What are three quick ways to become a leader? a) Execute on the firm’s “axes,” which is Goldman-speak for persuading your clients to invest in the stocks or other products that we are trying to get rid of because they are not seen as having a lot of potential profit. b) “Hunt Elephants.” In English: get your clients — some of whom are sophisticated, and some of whom aren’t — to trade whatever will bring the biggest profit to Goldman. Call me old-fashioned, but I don’t like selling my clients a product that is wrong for them. c) Find yourself sitting in a seat where your job is to trade any illiquid, opaque product with a three-letter acronym.
Today, many of these leaders display a Goldman Sachs culture quotient of exactly zero percent. I attend derivatives sales meetings where not one single minute is spent asking questions about how we can help clients. It’s purely about how we can make the most possible money off of them. If you were an alien from Mars and sat in on one of these meetings, you would believe that a client’s success or progress was not part of the thought process at all.

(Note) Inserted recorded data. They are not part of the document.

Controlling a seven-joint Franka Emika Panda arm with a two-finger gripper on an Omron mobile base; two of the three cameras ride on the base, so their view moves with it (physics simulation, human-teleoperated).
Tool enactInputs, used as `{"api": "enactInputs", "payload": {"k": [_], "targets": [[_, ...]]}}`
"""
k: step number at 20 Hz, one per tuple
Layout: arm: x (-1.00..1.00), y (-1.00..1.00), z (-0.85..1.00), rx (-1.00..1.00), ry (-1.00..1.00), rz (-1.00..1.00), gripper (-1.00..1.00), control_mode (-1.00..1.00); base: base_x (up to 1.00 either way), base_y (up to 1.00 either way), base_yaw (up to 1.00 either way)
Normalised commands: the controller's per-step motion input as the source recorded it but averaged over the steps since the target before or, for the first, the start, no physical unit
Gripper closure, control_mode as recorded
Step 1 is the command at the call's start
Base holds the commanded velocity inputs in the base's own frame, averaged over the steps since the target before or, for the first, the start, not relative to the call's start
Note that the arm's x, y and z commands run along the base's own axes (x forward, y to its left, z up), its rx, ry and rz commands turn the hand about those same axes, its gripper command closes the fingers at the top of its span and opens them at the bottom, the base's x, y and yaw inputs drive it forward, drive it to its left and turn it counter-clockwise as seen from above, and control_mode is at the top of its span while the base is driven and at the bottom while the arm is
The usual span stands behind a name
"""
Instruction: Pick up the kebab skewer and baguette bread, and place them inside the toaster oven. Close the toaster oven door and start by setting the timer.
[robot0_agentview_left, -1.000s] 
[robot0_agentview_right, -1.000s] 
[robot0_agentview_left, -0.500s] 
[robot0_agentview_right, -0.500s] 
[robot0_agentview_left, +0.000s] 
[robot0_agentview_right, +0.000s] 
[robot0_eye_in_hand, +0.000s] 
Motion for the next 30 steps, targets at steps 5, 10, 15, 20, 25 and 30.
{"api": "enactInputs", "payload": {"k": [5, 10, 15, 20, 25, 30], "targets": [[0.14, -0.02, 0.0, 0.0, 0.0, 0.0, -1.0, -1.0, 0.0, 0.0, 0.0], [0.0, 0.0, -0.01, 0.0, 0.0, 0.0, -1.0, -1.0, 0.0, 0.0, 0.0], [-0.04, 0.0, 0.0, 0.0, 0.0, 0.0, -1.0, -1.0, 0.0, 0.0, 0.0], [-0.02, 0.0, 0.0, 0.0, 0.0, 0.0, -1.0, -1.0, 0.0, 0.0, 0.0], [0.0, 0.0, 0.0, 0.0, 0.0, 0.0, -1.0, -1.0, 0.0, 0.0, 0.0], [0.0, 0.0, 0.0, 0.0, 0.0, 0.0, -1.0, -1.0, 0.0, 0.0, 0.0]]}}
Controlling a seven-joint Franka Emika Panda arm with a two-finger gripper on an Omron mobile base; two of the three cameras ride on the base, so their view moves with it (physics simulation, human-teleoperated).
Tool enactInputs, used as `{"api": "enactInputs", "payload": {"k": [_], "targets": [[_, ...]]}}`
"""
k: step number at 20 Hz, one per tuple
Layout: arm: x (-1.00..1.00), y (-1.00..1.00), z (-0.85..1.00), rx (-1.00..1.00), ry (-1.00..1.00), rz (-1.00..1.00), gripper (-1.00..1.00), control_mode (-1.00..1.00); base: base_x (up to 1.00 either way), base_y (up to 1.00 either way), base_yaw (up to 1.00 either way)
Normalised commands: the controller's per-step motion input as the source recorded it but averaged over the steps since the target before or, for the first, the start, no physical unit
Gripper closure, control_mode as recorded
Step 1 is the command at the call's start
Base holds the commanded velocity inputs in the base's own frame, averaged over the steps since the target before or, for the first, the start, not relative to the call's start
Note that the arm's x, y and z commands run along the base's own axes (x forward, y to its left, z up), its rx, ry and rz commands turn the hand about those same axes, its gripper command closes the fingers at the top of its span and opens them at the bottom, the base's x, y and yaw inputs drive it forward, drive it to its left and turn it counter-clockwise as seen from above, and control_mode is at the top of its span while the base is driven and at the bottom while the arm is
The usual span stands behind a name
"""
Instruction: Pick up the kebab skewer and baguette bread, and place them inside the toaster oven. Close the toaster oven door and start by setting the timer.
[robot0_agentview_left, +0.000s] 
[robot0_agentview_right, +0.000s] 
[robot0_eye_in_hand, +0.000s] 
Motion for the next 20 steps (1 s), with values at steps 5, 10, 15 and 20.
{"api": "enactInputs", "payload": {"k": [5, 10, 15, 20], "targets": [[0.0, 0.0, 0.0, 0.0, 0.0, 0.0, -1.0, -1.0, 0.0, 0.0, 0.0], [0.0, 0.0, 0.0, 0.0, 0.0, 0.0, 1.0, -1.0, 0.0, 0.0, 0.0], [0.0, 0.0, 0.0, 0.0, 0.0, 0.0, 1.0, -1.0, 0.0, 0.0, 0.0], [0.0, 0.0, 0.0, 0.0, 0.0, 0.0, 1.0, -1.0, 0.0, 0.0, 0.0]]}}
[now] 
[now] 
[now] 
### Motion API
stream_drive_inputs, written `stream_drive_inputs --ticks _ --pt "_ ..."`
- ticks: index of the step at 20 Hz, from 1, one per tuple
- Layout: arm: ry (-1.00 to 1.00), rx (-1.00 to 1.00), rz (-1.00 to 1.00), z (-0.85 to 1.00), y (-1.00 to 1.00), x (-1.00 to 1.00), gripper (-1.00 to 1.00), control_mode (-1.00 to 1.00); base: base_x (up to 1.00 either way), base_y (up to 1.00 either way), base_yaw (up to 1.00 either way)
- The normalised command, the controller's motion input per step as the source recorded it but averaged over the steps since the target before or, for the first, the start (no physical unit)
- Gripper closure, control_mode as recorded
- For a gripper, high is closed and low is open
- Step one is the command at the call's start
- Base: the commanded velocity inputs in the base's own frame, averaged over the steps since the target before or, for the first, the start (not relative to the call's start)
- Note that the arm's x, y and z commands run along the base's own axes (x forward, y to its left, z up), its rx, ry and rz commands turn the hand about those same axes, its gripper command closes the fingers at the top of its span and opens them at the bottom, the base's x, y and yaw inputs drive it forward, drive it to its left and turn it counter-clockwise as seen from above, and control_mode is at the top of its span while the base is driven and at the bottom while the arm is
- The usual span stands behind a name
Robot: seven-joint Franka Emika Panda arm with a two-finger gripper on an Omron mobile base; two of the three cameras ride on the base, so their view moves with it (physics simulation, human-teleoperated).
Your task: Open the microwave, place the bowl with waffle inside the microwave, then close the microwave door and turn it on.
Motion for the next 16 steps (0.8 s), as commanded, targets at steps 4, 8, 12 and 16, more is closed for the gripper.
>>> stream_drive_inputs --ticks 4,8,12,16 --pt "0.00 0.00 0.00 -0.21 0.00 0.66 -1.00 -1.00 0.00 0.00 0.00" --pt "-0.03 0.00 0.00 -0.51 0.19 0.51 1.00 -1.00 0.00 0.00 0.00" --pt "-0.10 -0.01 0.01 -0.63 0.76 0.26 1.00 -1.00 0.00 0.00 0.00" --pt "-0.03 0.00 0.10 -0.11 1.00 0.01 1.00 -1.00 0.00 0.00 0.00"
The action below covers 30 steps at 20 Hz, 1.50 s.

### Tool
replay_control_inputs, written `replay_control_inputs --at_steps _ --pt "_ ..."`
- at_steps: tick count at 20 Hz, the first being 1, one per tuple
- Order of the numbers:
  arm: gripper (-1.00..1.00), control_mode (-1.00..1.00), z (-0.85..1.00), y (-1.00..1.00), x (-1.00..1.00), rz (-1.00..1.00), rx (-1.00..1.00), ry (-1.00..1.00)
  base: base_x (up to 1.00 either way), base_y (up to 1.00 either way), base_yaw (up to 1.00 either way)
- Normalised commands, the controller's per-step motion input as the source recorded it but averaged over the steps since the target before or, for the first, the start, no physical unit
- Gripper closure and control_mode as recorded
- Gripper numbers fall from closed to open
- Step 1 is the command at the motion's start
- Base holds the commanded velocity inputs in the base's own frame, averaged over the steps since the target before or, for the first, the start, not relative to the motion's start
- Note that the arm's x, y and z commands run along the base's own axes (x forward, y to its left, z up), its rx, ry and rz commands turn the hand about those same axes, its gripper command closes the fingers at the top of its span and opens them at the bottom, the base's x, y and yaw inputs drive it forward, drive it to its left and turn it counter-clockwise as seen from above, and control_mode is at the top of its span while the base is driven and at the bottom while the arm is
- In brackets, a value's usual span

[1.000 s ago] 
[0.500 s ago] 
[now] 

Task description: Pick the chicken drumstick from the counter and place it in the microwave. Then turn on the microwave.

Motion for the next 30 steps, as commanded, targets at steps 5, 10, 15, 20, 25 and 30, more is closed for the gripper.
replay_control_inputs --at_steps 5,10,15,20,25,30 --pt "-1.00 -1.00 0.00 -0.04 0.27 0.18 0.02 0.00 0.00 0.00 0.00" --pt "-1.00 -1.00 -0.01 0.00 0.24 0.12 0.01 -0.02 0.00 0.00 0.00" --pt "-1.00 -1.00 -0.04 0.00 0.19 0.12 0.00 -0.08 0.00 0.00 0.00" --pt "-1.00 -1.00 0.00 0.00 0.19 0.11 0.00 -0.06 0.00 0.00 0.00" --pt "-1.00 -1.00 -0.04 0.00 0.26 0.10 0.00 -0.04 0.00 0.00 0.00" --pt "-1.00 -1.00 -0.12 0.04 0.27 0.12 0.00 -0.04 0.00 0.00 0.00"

It makes me ill how callously people talk about ripping their clients off. Over the last 12 months I have seen five different managing directors refer to their own clients as “muppets,” sometimes over internal e-mail. Even after the S.E.C., Fabulous Fab, Abacus, God’s work, Carl Levin, Vampire Squids? No humility? I mean, come on. Integrity? It is eroding. I don’t know of any illegal behavior, but will people push the envelope and pitch lucrative and complicated products to clients even if they are not the simplest investments or the ones most directly aligned with the client’s goals? Absolutely. Every day, in fact.
It astounds me how little senior management gets a basic truth: If clients don’t trust you they will eventually stop doing business with you. It doesn’t matter how smart you are.
These days, the most common question I get from junior analysts about derivatives is, “How much money did we make off the client?” It bothers me every time I hear it, because it is a clear reflection of what they are observing from their leaders about the way they should behave. Now project 10 years into the future: You don’t have to be a rocket scientist to figure out that the junior analyst sitting quietly in the corner of the room hearing about “muppets,” “ripping eyeballs out” and “getting paid” doesn’t exactly turn into a model citizen.
via www.nytimes.com
I'm outraged by the outrage here, I've heard co-workers talking about this story, which has close to zero interest for me (except in its fascinating reception by the public!), I mean, a refugee from a den of thieves holds forth on their lack of honor and suddenly, after all else wer've seen, it's big news? I'm appalled and fascinated by the size of the story, but the story itself is almost nauseatingly banal, too awful to read and digest. This is Richard Slotkin's "man who knows Indians" come forth, like Jesus' resurrection, to tell the story of his time "behind enemy lines" or worse, a tale of how all used to be well until "greed got in the way". Ugh. Then again, as Slotkin wrote in "Gunfighter Nation", the public may have been too sensitive to actual events while the worst of the crisis was taking place, and a few years must pass before an acceptable narrative can be marketed, so now is the time for this actor to take the stage.